___ Data supplied ___

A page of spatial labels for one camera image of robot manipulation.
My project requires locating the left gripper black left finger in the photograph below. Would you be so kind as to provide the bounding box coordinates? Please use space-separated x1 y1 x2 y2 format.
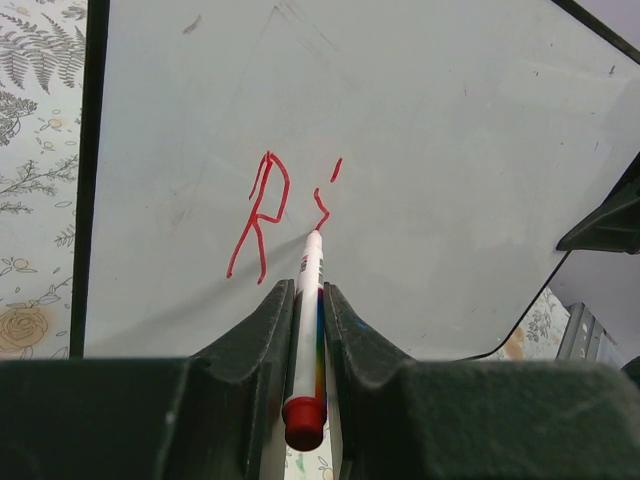
1 280 294 479

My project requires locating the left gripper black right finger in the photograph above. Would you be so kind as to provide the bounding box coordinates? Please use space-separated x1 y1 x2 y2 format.
324 284 639 479

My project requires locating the white marker pen red end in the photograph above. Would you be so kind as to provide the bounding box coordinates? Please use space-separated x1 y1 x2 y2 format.
282 230 327 452

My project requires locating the floral patterned table mat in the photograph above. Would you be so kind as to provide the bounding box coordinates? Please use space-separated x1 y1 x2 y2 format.
1 1 87 360

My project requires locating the white whiteboard black frame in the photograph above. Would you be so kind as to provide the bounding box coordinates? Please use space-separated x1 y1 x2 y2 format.
73 1 639 359

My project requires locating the aluminium frame rail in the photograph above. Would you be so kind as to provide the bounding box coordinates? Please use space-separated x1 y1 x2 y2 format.
556 302 626 369

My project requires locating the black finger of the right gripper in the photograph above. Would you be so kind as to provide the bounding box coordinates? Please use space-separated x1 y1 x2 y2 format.
556 155 640 253

___

What the exercise asks: When you copy the records above, keep every word exact but leave out the pictures.

Task response:
A page of spatial labels for one camera image of robot manipulation.
My project requires locating the left gripper black left finger in the photograph below. Would you be so kind as to provide the bounding box coordinates? Please use space-separated x1 y1 x2 y2 format.
1 280 294 479

My project requires locating the left gripper black right finger in the photograph above. Would you be so kind as to provide the bounding box coordinates? Please use space-separated x1 y1 x2 y2 format.
324 284 639 479

My project requires locating the white marker pen red end in the photograph above. Would you be so kind as to provide the bounding box coordinates? Please use space-separated x1 y1 x2 y2 format.
282 230 327 452

My project requires locating the floral patterned table mat in the photograph above. Would you be so kind as to provide the bounding box coordinates? Please use space-separated x1 y1 x2 y2 format.
1 1 87 360

My project requires locating the white whiteboard black frame in the photograph above. Would you be so kind as to provide the bounding box coordinates? Please use space-separated x1 y1 x2 y2 format.
73 1 639 359

My project requires locating the aluminium frame rail in the photograph above. Would you be so kind as to provide the bounding box coordinates? Please use space-separated x1 y1 x2 y2 format.
556 302 626 369

My project requires locating the black finger of the right gripper in the photograph above. Would you be so kind as to provide the bounding box coordinates? Please use space-separated x1 y1 x2 y2 format.
556 155 640 253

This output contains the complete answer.